Our kitchen table is amazing.  Frankly, I'm not sure what we would do without it, not because we'd have no place to eat dinner - the couch and the patio have proven they're up to the task - but where would the entire family put all their crap/stuff/junk/things?  I'm actually so grateful that years ago we decided to purchase an extra long farmhouse style table.  I mean, a four-seater simply couldn't contain our belongings as well as our table does.  I wonder often if the large expanse of wood simply invites this dumping of belongings - it does look like a big shelf.  Or perhaps it's the table's centralized location - the perfect point at which to release anything and everything you may be holding at the time.

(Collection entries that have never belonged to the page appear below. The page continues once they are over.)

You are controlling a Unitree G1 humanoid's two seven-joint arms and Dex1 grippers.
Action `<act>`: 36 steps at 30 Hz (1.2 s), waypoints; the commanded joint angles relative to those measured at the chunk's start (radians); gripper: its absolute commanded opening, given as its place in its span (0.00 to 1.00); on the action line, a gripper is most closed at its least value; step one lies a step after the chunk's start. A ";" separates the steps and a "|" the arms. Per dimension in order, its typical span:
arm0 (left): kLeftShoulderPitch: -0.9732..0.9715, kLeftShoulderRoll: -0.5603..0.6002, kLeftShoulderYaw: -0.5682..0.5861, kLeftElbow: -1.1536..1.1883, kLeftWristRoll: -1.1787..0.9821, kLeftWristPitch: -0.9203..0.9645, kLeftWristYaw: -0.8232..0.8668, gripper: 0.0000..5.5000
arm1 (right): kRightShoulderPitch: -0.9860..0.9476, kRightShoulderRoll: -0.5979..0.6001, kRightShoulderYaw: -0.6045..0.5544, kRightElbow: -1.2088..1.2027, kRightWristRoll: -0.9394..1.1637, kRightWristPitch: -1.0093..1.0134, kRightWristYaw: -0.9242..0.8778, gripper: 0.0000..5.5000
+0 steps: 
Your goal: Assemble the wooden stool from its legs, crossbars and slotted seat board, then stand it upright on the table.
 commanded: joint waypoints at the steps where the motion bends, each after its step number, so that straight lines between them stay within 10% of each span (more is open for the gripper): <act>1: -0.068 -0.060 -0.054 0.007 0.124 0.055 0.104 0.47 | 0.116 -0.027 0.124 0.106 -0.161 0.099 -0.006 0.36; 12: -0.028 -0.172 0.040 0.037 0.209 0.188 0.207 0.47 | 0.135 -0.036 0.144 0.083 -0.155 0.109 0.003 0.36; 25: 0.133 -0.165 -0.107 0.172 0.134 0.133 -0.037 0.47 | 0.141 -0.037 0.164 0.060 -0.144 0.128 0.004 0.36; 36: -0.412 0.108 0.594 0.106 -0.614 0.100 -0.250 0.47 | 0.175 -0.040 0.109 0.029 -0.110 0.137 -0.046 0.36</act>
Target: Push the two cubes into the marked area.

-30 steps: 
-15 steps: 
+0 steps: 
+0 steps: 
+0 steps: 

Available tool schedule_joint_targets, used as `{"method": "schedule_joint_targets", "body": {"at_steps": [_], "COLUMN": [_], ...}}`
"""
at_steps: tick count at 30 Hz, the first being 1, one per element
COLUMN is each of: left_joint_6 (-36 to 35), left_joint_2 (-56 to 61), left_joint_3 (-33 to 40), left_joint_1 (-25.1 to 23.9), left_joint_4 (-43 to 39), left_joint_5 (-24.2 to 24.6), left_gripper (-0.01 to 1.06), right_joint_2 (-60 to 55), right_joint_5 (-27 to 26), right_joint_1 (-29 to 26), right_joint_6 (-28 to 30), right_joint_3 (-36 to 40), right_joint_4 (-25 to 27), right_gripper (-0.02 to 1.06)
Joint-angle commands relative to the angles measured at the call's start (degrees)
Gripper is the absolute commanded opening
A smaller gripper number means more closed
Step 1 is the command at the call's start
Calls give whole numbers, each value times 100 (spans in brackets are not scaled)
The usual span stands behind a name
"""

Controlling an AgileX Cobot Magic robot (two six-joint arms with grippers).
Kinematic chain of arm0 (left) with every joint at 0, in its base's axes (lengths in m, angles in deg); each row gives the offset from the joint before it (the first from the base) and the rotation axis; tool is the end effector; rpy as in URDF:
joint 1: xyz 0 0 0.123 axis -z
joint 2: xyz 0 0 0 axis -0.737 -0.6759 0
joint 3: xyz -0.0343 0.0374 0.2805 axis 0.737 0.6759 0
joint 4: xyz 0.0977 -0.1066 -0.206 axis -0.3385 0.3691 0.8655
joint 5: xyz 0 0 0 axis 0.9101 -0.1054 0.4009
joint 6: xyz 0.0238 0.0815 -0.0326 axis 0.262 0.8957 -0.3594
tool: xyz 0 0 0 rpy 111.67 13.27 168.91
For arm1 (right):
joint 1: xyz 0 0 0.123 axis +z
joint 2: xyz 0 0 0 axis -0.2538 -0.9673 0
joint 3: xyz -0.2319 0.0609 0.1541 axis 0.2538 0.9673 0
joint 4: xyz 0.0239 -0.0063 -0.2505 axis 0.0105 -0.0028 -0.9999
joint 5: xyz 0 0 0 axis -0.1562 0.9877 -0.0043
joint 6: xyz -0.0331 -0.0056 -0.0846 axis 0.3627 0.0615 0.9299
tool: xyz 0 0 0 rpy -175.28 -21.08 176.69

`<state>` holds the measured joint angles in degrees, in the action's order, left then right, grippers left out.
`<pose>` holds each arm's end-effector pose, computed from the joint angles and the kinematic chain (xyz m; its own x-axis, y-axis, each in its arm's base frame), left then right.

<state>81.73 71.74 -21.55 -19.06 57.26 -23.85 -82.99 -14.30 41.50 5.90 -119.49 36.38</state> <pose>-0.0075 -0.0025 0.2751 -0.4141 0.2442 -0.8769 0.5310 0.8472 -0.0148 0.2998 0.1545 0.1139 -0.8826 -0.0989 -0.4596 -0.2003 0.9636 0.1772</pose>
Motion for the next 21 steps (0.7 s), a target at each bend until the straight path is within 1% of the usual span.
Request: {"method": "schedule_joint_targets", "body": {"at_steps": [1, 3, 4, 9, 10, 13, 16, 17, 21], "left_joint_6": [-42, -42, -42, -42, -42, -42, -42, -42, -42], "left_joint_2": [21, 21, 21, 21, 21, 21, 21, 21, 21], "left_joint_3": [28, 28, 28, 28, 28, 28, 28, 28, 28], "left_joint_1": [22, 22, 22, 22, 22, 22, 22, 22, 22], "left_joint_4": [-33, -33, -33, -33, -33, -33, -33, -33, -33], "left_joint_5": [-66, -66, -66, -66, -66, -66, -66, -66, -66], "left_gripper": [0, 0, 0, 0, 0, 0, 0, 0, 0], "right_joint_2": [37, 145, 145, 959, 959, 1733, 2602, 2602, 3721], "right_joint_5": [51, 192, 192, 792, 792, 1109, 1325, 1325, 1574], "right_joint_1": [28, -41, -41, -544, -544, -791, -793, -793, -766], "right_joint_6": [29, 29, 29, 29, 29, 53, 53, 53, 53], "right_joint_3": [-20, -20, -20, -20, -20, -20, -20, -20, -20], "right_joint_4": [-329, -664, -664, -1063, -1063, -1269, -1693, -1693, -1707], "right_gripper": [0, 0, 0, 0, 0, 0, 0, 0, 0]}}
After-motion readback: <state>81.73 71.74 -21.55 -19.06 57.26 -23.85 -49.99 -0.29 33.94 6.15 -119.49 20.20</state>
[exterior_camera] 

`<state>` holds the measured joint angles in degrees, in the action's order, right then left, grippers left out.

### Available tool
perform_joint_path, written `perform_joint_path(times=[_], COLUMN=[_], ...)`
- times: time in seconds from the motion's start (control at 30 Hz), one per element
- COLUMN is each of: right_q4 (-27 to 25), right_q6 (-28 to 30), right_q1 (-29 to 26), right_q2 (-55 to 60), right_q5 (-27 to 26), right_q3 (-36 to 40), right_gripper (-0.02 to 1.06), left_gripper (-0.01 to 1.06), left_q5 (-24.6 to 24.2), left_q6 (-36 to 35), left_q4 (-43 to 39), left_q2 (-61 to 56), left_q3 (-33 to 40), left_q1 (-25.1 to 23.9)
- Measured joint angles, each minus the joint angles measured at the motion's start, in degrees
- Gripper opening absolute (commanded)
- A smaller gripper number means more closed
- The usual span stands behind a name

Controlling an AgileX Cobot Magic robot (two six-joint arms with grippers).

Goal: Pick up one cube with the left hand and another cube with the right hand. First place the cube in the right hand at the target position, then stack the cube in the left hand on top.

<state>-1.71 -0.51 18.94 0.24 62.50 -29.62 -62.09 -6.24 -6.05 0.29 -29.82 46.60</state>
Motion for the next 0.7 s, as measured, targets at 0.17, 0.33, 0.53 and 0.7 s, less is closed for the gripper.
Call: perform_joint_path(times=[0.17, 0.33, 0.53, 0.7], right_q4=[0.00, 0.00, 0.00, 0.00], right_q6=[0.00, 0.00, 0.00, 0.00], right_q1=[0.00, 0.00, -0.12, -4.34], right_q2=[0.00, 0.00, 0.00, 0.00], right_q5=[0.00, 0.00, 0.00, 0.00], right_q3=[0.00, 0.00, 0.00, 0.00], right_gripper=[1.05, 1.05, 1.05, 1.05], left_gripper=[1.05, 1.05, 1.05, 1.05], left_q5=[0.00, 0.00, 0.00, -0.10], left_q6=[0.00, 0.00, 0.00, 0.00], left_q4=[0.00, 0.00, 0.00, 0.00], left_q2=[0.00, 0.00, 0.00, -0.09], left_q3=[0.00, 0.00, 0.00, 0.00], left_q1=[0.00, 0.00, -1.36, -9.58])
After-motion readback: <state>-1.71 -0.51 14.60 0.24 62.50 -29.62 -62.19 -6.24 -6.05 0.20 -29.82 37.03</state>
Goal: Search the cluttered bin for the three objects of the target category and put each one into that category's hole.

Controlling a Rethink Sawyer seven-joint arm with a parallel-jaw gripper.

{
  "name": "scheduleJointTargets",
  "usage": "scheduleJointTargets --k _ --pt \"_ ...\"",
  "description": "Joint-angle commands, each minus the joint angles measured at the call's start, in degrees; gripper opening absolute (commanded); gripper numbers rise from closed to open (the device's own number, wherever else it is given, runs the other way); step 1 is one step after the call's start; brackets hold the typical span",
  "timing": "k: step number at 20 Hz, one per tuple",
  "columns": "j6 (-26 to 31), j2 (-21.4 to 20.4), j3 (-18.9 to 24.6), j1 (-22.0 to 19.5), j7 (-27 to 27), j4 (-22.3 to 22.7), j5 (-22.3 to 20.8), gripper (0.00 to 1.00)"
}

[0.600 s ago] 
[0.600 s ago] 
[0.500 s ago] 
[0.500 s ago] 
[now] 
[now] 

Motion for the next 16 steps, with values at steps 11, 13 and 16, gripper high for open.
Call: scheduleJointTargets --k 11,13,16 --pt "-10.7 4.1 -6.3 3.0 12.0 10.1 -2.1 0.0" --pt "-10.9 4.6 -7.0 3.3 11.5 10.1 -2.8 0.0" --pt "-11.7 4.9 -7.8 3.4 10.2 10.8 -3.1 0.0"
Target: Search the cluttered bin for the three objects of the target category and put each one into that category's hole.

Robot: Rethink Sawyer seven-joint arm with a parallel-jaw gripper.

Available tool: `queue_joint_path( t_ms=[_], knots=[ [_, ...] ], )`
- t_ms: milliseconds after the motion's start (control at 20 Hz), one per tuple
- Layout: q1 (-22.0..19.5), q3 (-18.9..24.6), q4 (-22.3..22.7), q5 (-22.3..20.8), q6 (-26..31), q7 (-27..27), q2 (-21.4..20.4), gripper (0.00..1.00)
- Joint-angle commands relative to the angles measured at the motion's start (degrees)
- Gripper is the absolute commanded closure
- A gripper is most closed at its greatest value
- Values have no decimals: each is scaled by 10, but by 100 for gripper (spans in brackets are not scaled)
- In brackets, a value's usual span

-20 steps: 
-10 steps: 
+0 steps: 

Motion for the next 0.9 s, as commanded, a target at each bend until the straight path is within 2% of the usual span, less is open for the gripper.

Typically I'll fill a big wicker basket with the table contents, and depending on my mood or energy level, will simply leave it by the stairs or the mudroom for people to fish through when they are looking for something or I'll take it upstairs and leave a pile of things in everyone's doorway.  My hope is that having to step over a stack of your possessions in order to enter your room will cause my family members to be inspired to put things away.  I've learned though not to get my hopes up when the piles are no longer visible from the hallway - upon further investigation I usually find them just inside the door or spread on the floor so the height of the stack is dissipated and less obtrusive.  In the spirit of full disclosure however, I too take advantage of the kitchen table as well, but I tend to relocate my things a little faster than the rest of the crew.  That's not saying much sometimes.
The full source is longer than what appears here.